Por isso a primeira coisa a estabelecer, em qualquer discussão desse tipo, é qual dos dois erros ocorreu.
Onde a devolução nunca esteve em dúvida
Há situações em que a obrigação de devolver não nasce de erro nenhum, e sim de uma condição escrita desde o começo.
É o caso da ajuda de custo da mudança de sede, que precisa ser restituída quando o militar não segue para o novo destino.
Também é o caso de quem foi demitido de ofício depois da formação e passa a responder pelo custo dos cursos e estágios.
Nessas hipóteses não se discute boa-fé, porque o dever de devolver já estava previsto no ato que gerou o pagamento.
Os cinco anos para a Administração desfazer o próprio ato
Antes de cobrar, a Administração precisa desfazer o ato que gerou o pagamento, e para isso ela também tem prazo.
O artigo 54 da Lei 9.784, de 1999, estabelece que o direito de anular atos administrativos de que decorram efeitos favoráveis ao destinatário decai em cinco anos, contados da data em que foram praticados.
A exceção é a má-fé comprovada, hipótese em que a decadência não corre.
O poder de rever o próprio ato existe e é antigo: a Súmula 473 do Supremo Tribunal Federal reconhece que a Administração pode anular seus atos quando eivados de vício e revogá-los por conveniência, respeitados os direitos adquiridos.
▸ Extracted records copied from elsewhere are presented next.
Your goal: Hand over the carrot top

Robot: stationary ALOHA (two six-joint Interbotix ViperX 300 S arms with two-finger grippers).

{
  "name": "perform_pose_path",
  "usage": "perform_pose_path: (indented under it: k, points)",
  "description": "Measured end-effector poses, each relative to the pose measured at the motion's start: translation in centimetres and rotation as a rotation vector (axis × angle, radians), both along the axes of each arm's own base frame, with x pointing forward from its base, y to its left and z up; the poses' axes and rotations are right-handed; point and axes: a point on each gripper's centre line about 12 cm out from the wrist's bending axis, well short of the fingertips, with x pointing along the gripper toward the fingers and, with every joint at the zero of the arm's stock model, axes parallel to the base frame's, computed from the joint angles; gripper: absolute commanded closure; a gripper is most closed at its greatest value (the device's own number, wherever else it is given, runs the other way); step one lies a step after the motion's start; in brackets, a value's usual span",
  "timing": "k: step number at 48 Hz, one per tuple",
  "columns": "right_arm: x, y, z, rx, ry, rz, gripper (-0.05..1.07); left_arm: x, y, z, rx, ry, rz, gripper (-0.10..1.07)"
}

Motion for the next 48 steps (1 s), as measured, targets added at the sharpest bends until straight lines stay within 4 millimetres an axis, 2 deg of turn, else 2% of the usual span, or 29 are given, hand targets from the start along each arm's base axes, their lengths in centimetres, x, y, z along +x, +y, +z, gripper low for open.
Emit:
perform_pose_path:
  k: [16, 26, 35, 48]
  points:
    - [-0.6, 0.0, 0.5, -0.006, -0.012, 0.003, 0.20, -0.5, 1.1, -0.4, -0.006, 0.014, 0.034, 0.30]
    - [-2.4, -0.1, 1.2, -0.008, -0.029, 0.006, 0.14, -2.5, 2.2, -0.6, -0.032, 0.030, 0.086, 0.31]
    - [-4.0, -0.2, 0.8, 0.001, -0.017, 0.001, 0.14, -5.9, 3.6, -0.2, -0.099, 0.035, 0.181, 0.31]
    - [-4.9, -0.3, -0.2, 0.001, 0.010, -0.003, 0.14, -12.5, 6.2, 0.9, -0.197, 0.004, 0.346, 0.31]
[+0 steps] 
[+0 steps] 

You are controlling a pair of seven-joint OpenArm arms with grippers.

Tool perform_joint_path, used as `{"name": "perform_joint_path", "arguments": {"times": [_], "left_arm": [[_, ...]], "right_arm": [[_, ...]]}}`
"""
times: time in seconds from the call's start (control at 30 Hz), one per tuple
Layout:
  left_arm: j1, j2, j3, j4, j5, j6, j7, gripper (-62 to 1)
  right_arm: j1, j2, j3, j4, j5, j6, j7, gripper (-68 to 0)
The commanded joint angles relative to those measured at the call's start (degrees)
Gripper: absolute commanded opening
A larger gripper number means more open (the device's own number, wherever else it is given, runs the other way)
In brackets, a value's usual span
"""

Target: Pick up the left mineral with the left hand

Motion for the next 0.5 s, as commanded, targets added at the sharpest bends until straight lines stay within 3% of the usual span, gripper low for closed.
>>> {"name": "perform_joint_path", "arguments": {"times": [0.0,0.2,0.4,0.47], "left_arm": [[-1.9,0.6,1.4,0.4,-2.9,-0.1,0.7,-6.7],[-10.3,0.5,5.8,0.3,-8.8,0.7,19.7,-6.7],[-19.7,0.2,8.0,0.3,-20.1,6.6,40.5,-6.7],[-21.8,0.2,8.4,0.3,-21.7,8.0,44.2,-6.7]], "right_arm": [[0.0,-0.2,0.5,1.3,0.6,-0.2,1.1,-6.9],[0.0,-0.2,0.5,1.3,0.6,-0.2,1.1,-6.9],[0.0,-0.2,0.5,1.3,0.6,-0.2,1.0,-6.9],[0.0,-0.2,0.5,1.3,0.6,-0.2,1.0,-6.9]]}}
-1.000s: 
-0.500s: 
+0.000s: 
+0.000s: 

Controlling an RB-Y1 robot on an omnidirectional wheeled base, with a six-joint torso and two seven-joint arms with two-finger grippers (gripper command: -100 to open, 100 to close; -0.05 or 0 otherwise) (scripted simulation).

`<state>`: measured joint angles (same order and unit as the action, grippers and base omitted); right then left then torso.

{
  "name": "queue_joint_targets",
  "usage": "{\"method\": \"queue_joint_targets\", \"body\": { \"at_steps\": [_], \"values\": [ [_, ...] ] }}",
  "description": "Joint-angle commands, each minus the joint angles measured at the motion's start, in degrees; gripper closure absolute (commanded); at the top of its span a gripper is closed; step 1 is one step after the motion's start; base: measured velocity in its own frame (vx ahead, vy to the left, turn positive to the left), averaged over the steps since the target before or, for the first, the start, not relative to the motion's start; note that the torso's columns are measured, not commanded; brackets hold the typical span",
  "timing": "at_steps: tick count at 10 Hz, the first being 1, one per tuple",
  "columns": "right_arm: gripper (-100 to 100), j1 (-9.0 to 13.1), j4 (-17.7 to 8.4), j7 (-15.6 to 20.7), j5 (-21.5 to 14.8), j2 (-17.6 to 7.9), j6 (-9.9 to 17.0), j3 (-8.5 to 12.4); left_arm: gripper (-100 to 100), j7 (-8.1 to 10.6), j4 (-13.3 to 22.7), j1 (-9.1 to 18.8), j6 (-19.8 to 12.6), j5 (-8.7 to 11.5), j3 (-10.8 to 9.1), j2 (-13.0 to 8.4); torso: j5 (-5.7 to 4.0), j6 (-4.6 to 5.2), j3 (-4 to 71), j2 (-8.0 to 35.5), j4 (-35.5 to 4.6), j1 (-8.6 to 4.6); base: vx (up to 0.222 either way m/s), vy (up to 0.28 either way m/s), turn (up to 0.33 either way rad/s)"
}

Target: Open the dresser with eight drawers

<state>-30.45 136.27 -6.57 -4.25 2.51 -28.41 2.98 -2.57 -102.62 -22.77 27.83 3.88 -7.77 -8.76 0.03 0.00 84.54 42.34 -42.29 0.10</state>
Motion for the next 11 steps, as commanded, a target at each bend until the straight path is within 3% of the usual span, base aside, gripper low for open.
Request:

O que a lei fez foi colocar relógio nesse poder.
O processo antes do desconto
A cobrança não deveria aparecer direto no contracheque sem aviso prévio.
O procedimento passa por processo administrativo, com comunicação ao interessado e oportunidade de defesa antes da decisão final.
É nesse processo que se discute a origem do erro, a boa-fé e o prazo, e é dele que sai o documento que o militar leva ao advogado se decidir contestar.
O tempo também conta
A discussão sobre devolução caminha ao lado de outra, a do prazo.
O direito de cobrar não é eterno, do mesmo modo que o direito de reclamar do lado do militar também tem prazo, como acontece na prescrição quinquenal contra a União.
Discutir a origem do erro sem olhar para as datas costuma resolver metade do problema.
Por que essas teses pesam mais que uma sentença comum
Tema 531 e Tema 1.009 não são decisões isoladas.
São teses fixadas em recurso repetitivo.
Isso significa que juízes e tribunais de todo o país devem aplicá-las aos processos que tratem da mesma questão.
Um pedido que contrarie a tese tende a ser resolvido já na primeira instância, sem necessidade de percorrer a escada recursal inteira.
Elas valem tanto para servidores civis quanto para militares das Forças Armadas.
As duas teses continuam sendo o parâmetro em vigor para decidir quem devolve e quem não devolve o que a União pagou a mais.